Stored data
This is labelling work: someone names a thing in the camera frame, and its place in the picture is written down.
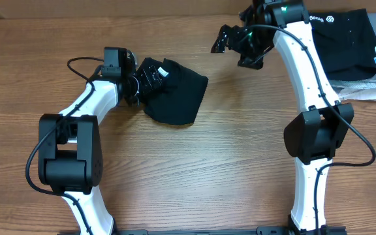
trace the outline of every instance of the black cable
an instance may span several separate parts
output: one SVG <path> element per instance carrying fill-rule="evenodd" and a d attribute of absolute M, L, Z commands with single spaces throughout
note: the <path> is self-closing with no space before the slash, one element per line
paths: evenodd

__Problem__
Check each line of the records above for the string "element", and report every line that has it.

__Result of this exercise__
output: one SVG <path> element per instance carrying fill-rule="evenodd" and a d attribute of absolute M, L, Z commands with single spaces throughout
note: the <path> is self-closing with no space before the slash, one element per line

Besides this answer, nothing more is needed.